British MPs have voted against continuing negotiations of the UK’s full membership of the EU’s Erasmus + scheme.
The Erasmus programme enables thousands of students to live abroad with ease each year, giving young people the opportunity to experience a different culture and challenge themselves in a foreign country.
Students participating in the scheme receive an Erasmus Grant, which helps them pay for accommodation, food and travel. This means students from disadvantaged backgrounds can afford to live abroad and reap the benefits of such an experience.
With Brexit set to take place at the end of the month, MPs are currently voting on the European Union (Withdrawal Agreement) Bill, with each clause being decided on.
344 MPs voted against a second reading on the Erasmus + scheme, 254 voted for. This straightforward vote has the potential to rob students of the opportunity to live abroad.
Well, so what? Nobody needs to live abroad, do they? Everyone speaks English, right?
These kinds of responses could not be further from the truth, as I discovered myself during my French and German degree when I studied in France and Germany for a year.
I cannot emphasise enough what the experience gave me: I significantly improved my language skills, learnt how to cope in challenging situations and made friends from across the world. It would be such a shame for future students to miss out on this opportunity.
The Erasmus Grant helped pay for the house I shared with four French girls in Lille. A place where I spent the first few weeks struggling to remember the words for ‘plate’ and ‘bills’.
A place where I listened to France Inter (a French radio station) every day, watched French TV with my housemates and spoke with their (rather stylish and intimidating) friends at their parties.

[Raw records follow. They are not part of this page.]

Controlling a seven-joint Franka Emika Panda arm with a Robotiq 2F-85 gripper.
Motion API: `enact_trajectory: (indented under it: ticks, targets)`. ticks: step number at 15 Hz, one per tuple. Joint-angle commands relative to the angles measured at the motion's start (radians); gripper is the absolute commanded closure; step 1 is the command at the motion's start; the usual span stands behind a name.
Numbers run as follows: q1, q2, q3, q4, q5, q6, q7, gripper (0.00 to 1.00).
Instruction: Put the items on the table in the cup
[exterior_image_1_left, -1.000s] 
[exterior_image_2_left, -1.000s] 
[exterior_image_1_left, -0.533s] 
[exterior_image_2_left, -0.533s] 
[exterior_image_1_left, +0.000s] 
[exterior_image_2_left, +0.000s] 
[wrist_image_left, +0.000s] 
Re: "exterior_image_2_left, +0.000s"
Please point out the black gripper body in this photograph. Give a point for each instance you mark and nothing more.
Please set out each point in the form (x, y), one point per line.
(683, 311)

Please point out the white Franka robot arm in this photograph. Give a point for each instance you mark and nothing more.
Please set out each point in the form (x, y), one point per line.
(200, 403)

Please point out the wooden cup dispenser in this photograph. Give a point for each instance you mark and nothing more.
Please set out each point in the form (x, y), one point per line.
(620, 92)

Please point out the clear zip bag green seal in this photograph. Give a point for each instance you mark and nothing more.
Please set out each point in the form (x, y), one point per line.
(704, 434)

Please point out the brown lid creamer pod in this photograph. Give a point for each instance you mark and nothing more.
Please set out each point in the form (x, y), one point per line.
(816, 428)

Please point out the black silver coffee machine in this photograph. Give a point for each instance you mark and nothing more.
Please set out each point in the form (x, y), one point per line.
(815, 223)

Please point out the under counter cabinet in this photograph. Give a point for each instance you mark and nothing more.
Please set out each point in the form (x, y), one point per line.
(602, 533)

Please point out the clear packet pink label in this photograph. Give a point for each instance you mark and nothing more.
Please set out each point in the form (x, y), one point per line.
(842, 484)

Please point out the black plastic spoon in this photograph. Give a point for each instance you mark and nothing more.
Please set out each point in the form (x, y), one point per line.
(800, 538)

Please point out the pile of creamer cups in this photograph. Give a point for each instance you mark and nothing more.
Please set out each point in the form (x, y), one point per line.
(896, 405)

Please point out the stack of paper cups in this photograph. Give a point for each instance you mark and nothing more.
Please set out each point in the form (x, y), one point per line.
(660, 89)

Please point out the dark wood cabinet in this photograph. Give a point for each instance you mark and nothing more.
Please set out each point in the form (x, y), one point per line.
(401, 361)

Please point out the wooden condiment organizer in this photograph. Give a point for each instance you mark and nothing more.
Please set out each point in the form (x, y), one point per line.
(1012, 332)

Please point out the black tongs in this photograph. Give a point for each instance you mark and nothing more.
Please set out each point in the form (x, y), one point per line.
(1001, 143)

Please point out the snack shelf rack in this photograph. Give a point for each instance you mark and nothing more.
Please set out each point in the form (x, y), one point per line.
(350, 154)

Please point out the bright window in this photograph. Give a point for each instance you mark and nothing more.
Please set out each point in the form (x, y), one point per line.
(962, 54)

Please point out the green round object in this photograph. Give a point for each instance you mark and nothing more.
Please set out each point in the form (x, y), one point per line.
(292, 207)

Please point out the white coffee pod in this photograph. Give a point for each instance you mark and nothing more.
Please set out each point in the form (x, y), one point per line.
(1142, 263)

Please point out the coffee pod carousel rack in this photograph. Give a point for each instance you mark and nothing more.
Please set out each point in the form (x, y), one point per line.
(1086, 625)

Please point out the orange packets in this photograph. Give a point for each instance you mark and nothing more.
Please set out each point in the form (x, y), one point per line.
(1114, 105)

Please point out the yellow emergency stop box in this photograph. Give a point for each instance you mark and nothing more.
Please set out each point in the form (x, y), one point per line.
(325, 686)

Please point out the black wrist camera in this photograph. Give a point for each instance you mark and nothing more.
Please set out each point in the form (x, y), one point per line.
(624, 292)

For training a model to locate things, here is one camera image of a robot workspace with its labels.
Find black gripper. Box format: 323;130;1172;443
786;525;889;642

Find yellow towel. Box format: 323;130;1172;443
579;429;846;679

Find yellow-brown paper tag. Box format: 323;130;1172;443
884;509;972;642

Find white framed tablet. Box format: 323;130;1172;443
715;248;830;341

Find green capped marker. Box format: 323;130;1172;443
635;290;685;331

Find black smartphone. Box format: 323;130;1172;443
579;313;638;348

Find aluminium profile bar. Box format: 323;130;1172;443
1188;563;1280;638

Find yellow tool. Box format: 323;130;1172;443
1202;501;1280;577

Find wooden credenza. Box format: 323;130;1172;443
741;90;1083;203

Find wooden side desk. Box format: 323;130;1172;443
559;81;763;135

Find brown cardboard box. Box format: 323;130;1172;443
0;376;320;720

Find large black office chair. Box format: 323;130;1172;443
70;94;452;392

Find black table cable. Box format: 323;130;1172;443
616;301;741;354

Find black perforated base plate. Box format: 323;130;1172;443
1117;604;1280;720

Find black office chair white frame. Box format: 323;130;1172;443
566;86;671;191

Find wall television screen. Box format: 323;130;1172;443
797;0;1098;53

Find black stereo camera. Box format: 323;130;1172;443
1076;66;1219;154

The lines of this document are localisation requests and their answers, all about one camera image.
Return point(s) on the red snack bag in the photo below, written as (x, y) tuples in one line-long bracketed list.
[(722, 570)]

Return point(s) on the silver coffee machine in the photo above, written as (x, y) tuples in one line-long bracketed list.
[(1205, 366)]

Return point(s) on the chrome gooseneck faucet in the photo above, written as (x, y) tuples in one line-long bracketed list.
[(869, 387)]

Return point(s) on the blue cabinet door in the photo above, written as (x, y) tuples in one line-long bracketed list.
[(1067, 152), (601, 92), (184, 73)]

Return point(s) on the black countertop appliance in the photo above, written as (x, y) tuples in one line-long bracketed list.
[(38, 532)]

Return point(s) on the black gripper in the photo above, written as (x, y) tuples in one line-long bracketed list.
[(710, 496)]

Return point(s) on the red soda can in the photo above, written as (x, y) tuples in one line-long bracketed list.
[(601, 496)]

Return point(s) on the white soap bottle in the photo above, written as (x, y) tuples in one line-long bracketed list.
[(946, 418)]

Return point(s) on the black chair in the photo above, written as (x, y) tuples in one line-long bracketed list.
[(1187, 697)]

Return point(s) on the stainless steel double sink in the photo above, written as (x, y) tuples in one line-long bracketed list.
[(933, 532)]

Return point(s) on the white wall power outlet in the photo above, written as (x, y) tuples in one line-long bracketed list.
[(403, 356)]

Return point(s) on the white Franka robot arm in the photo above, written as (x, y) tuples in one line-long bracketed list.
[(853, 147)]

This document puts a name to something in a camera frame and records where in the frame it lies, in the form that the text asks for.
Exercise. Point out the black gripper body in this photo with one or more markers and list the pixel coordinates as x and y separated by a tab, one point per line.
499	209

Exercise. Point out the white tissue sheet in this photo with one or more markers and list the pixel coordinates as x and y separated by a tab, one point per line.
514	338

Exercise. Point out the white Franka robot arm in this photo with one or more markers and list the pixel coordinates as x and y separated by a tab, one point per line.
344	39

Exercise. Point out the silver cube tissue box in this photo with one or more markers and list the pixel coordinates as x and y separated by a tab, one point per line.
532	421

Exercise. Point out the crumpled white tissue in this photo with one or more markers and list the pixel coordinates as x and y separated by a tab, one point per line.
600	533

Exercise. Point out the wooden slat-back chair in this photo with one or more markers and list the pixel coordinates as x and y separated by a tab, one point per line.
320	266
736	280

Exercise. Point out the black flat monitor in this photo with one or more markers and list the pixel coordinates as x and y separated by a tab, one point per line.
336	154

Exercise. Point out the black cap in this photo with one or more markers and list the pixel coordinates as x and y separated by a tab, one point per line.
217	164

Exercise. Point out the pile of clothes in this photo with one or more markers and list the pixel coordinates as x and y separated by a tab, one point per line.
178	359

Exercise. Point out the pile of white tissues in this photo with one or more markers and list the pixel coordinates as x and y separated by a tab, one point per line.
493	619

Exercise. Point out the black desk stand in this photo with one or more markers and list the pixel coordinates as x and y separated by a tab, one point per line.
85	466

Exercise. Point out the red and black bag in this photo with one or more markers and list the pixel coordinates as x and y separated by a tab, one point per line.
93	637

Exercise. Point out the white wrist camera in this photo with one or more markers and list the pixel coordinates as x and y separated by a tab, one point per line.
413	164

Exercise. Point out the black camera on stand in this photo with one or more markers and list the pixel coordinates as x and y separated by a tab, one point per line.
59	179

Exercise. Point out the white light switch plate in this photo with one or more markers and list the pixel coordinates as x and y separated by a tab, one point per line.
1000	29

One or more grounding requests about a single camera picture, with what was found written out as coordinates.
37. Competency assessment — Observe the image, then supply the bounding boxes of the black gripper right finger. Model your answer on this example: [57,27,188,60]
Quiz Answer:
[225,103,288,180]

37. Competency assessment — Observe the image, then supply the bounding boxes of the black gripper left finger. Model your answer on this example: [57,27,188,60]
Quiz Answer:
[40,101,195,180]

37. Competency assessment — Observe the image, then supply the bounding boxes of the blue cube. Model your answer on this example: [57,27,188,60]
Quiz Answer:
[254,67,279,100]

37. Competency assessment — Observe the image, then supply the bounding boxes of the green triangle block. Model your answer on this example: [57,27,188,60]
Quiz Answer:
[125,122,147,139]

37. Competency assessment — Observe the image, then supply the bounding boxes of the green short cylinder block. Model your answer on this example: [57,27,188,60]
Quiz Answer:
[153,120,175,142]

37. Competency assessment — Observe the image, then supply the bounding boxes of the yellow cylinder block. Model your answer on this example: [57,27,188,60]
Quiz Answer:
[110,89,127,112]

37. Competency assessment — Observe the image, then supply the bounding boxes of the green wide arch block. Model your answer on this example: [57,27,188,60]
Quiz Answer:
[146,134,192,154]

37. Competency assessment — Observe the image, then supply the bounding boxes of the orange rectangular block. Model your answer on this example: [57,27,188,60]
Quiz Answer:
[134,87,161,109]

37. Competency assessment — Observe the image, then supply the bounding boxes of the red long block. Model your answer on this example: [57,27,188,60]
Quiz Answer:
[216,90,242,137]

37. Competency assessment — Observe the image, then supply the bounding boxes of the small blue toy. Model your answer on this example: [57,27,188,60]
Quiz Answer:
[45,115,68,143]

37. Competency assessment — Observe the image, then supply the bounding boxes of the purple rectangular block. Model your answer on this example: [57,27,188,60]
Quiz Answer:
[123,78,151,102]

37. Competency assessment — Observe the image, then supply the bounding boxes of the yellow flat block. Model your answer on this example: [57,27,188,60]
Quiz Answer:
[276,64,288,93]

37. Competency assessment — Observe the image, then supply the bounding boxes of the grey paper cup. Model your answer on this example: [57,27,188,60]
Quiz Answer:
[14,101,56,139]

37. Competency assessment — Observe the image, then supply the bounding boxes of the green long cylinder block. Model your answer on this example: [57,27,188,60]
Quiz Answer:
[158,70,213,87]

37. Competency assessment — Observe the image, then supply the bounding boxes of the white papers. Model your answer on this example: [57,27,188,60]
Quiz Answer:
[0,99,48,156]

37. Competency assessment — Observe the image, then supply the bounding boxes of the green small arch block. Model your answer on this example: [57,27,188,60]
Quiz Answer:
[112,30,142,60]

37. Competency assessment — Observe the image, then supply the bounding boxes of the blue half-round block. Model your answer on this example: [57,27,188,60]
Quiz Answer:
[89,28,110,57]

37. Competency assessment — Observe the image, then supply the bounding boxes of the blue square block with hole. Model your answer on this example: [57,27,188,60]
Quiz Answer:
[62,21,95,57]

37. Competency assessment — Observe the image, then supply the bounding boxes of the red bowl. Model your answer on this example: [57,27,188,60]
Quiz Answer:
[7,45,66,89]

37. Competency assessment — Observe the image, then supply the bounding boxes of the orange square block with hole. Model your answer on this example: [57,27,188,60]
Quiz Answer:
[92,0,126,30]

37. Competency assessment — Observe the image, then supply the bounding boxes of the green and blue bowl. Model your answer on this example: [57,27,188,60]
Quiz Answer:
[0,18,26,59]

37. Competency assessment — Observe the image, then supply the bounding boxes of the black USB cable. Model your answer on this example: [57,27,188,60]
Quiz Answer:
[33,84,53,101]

A place where eventually I had the confidence to speak this language (the fifth most spoken in the world) fluently as my housemates taught me how to make tartiflette and the best way to eat raclette.
I left France with a better level of French, a better understanding of a different culture and a better understanding of myself.
The benefits of the scheme don’t stop at languages. I used some of my grant money to travel throughout France and Germany and neighbouring European countries.
Without this money I wouldn’t have seen the WWII bunkers on the beach in Dunkirk. I wouldn’t have caught the train to Brussels and heard French spoken in a different way. I wouldn’t have visited Goethe’s Summer House in Weimar, the German equivalent of Shakespeare’s house.
Thanks to the Erasmus Grant, I went to the Documentation Centre Nazi Party Rally Grounds museum in Nuremburg (or as the Germans more concisely call it Dokumentationszentrum Reichsparteitagsgelände) and confronted Europe’s dark past.
It is invaluable to learn about the events that have shaped not just Europe but the world; we should not cut ourselves off from that.
Like me, other students who have participated in the scheme will have benefitted immensely from living abroad. And some of those students will have spent that time in the UK, learning our language, exploring our culture and visiting our landmarks.
It would be incredibly sad to lose such an enrichening opportunity. Wouldn’t you agree?